Section 4 of the Act provides:
"In computing the time by which the state must be ready for trial, the following periods shall be excluded:
"(1) a reasonable period of delay resulting from other proceedings involving the defendant, including but not limited to proceedings for the determination of competence to stand trial, hearing on pretrial motions, appeals, and trials of other charges;
"(2) any period during which the defendant is incompetent to stand trial;
"(3) a period of delay resulting from a continuance granted at the request or with the consent of the defendant or his counsel, except that a defendant without counsel is deemed not to have consented to a continuance unless the court advised him of his right to a speedy trial and of the effect of his consent;
"(4) a period of delay resulting from the absence of the defendant because his location is unknown and:

"(A) he is attempting to avoid apprehension or prosecution; or

"(B) the state has been unable to determine his location by due diligence;

"(5) a period of delay resulting from the unavailability of the defendant whose location is known to the state but whose presence cannot be obtained by due diligence or because he resists being returned to the state for trial
"(6) a reasonable period of delay resulting from a continuance granted at the request of the state if the continuance is granted:

"(A) because of the unavailability of evidence that is material to the state's case, if the state has exercised due diligence to obtain the evidence and there are reasonable grounds to believe the evidence will be available within a reasonable time; or

"(B) to allow the state additional time to prepare its case and the additional time is justified because of the exceptional circumstances of the case;

"(7) if the charge is dismissed upon motion of the state or the charge is disposed of by a final judgment and the defendant is later charged with the same offense or another offense arising out of the same transaction, the period of delay from the date of dismissal or the date of the final judgment to the date the time limitation would commence running on the subsequent charge had there been no previous charge;
"(8) a reasonable period of delay when the defendant is joined for trial with a codefendant as to whom the time for trial has not run, if there is good cause for not granting a severance;
"(9) a period of delay resulting from detention of the defendant in another jurisdiction, if the state is aware of the detention and exercises due diligence to obtain his presence for trial; and
"(10) any other reasonable period of delay that is justified by exceptional circumstances."

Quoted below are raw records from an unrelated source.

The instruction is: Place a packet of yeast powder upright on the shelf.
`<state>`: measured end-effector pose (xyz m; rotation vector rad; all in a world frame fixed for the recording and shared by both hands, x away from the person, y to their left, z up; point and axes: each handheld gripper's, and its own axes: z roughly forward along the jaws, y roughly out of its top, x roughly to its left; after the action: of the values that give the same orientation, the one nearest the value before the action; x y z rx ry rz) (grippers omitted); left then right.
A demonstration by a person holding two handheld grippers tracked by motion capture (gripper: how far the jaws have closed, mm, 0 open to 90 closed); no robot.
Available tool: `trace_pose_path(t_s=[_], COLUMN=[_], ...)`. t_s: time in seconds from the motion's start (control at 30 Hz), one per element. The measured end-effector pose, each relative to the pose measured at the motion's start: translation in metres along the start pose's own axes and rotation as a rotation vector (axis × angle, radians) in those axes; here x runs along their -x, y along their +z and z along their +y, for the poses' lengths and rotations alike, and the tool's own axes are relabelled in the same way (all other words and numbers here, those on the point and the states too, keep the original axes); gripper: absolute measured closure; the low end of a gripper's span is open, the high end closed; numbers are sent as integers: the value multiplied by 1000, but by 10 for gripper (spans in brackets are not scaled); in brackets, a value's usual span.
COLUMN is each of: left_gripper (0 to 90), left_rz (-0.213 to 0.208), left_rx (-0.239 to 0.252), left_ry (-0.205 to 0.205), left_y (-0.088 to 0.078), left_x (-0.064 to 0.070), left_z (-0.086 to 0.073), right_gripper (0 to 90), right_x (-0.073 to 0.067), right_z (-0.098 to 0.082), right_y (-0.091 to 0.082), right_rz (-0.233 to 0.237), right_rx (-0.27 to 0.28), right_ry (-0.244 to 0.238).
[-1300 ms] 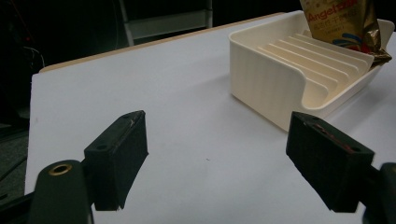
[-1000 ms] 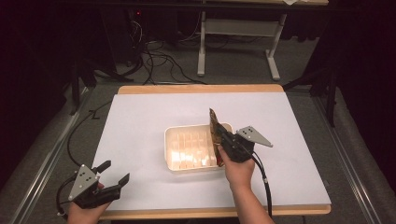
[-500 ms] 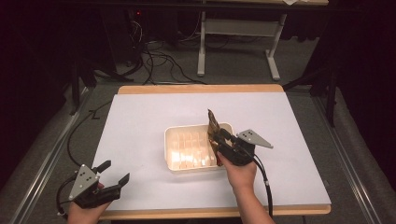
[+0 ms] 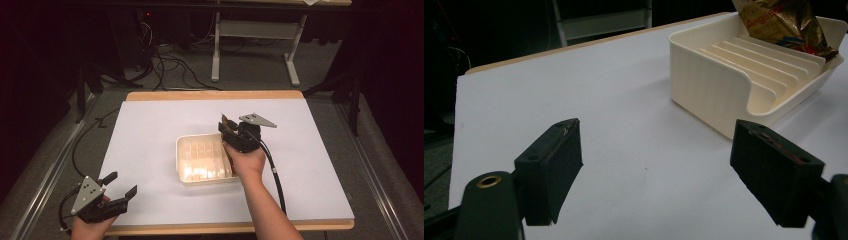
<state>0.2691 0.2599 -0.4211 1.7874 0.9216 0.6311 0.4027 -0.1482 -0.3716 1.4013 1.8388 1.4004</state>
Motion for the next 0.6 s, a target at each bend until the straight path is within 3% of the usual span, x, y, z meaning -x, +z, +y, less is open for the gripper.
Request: trace_pose_path(t_s=[0.07, 0.17, 0.23, 0.27, 0.3, 0.33, 0.4, 0.6], left_gripper=[214, 214, 214, 214, 214, 214, 214, 214], left_rz=[0, 1, 2, 2, 4, 4, 5, 3], left_rx=[-1, -1, 0, 0, 1, 1, 0, -5], left_ry=[0, 3, 4, 4, 6, 6, 5, 13], left_y=[0, -1, -1, -1, -1, -1, -1, 0], left_x=[-1, -2, -1, -1, -1, -1, -1, 2], left_z=[0, 0, 0, 0, 1, 1, 1, 1], right_gripper=[886, 900, 900, 900, 900, 900, 900, 900], right_x=[-1, -3, -4, -4, -4, -4, -4, 4], right_z=[0, 6, 10, 10, 8, 8, -9, -40], right_y=[1, -4, -15, -15, -26, -26, -34, -38], right_rz=[-16, -24, -31, -31, -37, -37, -36, -42], right_rx=[1, 46, 126, 126, 206, 206, 271, 302], right_ry=[-21, -49, -61, -61, -64, -64, -80, -51])
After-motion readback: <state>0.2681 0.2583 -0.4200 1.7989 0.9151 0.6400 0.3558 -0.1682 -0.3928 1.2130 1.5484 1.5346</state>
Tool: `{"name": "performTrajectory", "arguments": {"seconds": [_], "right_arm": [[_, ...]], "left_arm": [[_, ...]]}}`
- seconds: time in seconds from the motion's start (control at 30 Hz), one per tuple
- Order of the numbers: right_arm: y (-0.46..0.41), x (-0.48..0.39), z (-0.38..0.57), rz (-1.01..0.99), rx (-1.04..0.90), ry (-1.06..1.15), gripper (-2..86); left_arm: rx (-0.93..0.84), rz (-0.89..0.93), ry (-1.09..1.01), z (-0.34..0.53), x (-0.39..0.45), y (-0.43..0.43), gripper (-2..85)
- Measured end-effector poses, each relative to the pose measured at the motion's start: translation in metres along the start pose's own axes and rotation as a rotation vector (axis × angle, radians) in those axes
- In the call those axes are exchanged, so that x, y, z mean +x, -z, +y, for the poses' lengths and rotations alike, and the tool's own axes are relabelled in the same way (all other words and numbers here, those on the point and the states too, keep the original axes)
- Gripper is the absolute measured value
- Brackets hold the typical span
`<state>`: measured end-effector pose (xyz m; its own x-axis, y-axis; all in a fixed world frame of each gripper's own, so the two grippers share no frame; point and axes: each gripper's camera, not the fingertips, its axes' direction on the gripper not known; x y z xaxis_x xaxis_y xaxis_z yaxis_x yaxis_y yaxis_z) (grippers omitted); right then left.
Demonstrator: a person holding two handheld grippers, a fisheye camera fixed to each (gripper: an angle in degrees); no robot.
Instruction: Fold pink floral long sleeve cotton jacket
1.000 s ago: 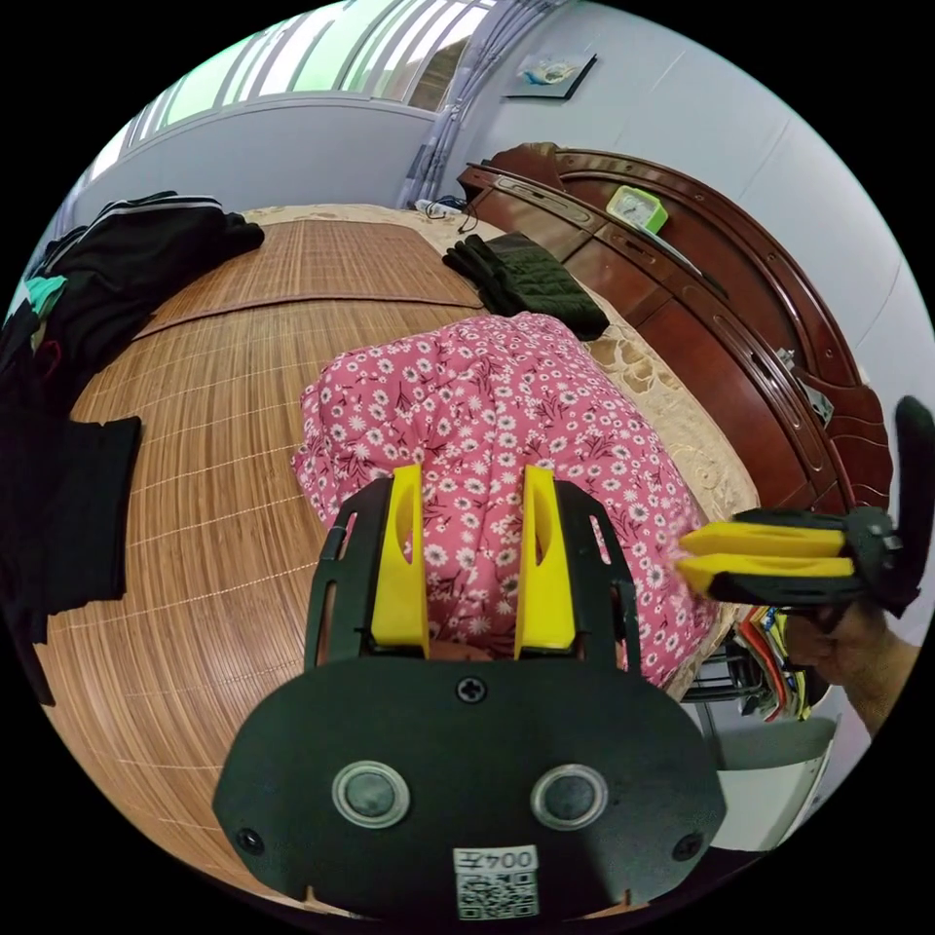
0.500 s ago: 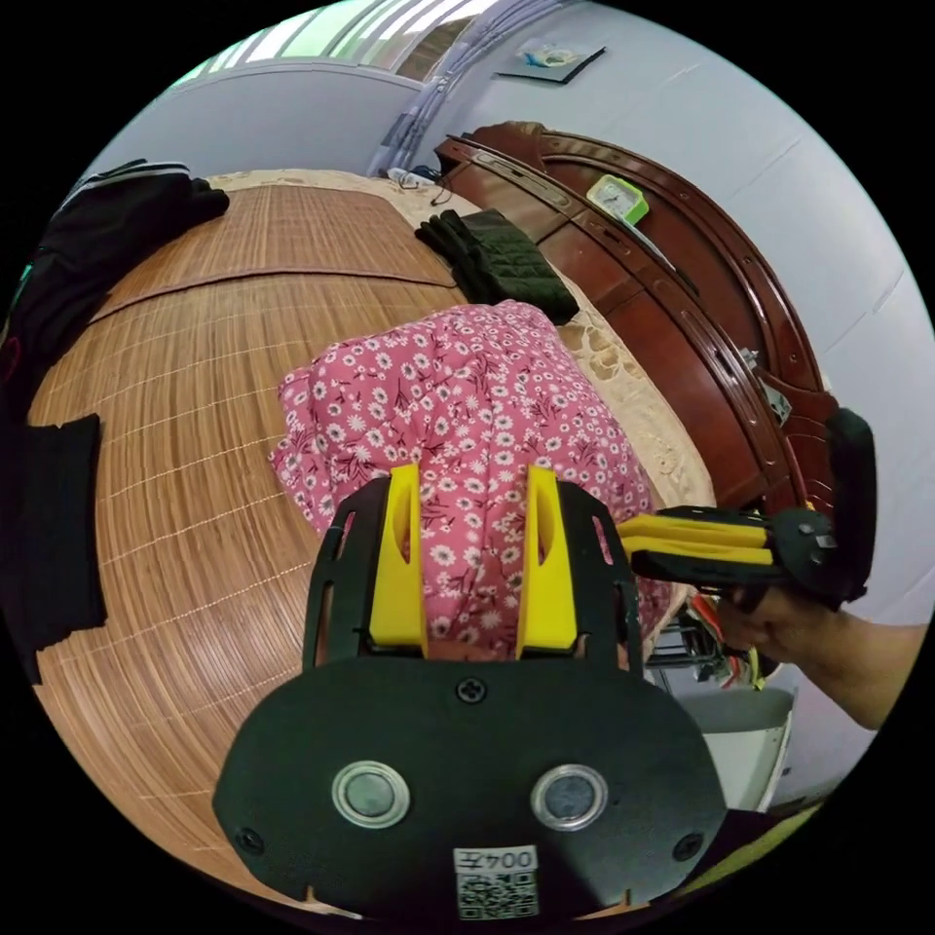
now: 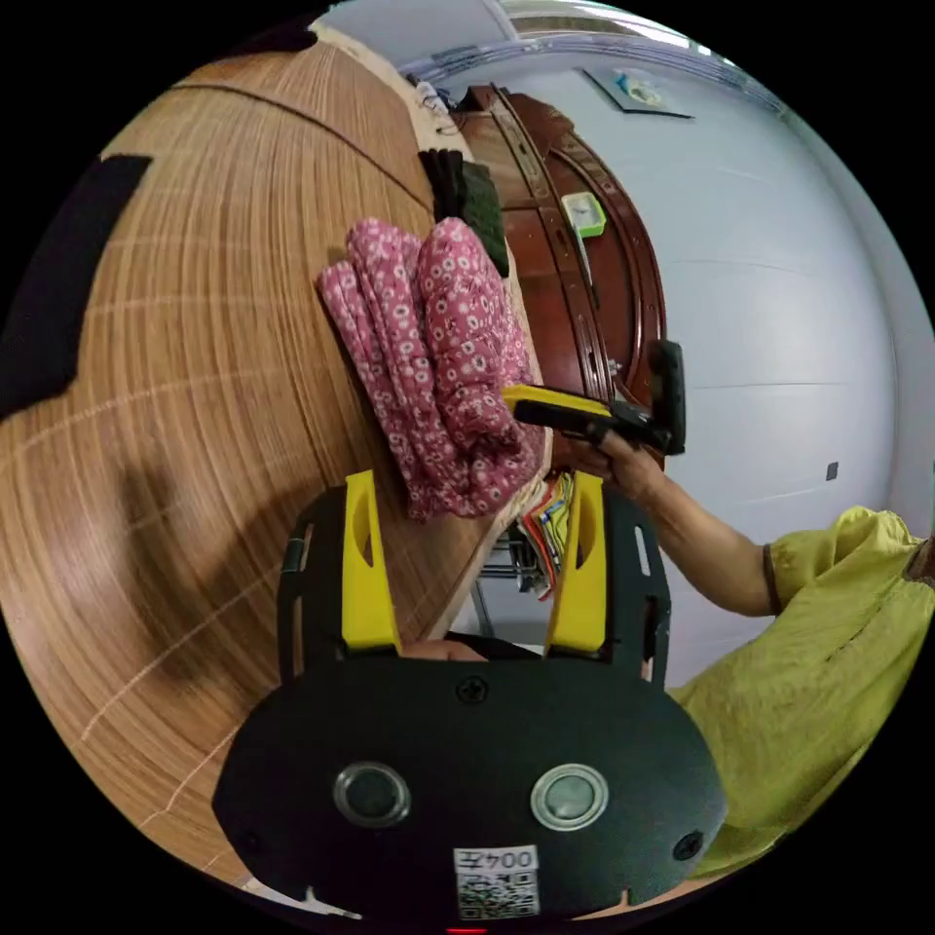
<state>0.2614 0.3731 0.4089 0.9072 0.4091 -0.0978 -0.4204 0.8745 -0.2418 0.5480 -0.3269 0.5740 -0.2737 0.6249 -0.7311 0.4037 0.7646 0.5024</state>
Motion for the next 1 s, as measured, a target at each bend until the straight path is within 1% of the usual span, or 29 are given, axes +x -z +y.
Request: {"name": "performTrajectory", "arguments": {"seconds": [0.1, 0.27, 0.57, 0.67, 0.77, 0.87, 0.93, 0.97, 1.0], "right_arm": [[-0.017, 0.030, -0.002, -0.068, 0.020, -0.038, 5.1], [-0.039, 0.070, -0.002, -0.151, 0.038, -0.034, 3.3], [-0.082, 0.135, 0.002, -0.262, 0.074, -0.015, 3.2], [-0.095, 0.160, 0.005, -0.327, 0.089, -0.010, 4.0], [-0.097, 0.190, 0.010, -0.462, 0.129, 0.011, 5.4], [-0.077, 0.238, 0.029, -0.517, 0.208, 0.039, 12.0], [-0.075, 0.303, 0.048, -0.499, 0.254, -0.043, 16.7], [-0.078, 0.322, 0.053, -0.506, 0.260, -0.075, 17.5], [-0.089, 0.363, 0.060, -0.533, 0.264, -0.163, 19.0]], "left_arm": [[0.013, 0.037, 0.043, -0.014, -0.023, -0.025, 29.0], [-0.032, -0.015, 0.083, -0.046, -0.060, -0.060, 31.4], [-0.018, -0.027, 0.137, -0.080, -0.116, -0.092, 31.1], [-0.030, -0.030, 0.154, -0.088, -0.134, -0.103, 29.9], [-0.071, -0.045, 0.182, -0.097, -0.154, -0.111, 27.3], [-0.077, -0.046, 0.191, -0.098, -0.168, -0.116, 24.8], [-0.062, -0.061, 0.190, -0.095, -0.174, -0.119, 24.0], [-0.050, -0.059, 0.197, -0.093, -0.179, -0.121, 23.5], [-0.041, -0.057, 0.197, -0.091, -0.185, -0.122, 23.0]]}}
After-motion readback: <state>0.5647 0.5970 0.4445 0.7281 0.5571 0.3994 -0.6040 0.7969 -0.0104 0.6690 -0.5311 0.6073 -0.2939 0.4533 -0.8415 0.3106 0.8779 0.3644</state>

In each case the State announced ready for trial within the 120 day period starting from July 1, 1978. This announcement was unchallenged by either appellant. The announcement is prima facie showing that without challenge or rebuttal by an accused the provision of the statute has been complied with.

We hold that when the State announces ready and there is no challenge to this announcement to show otherwise by an accused we will presume that the State was ready. Ordunez v. Bean, 579 S.W.2d 911 (Tex.Cr.App. 1979) (opinion concurring in part and dissenting in part at page 919). See also Hazen v. Pickett, 581 S.W.2d 694 (Tex.Cr.App. 1979).

The contention by one of the appellants that the constitutional right of the Sixth Amendment to the Constitution of the United States guaranteeing a speedy trial has been violated was not raised in the trial court and will not be considered.

The facts in the other cases show different dates but in each case the State announced ready within the 120 day period of the effective date of the Speedy Trial Act, and the statute for the reasons set out above has been complied with.

No error has been shown. The judgments are affirmed.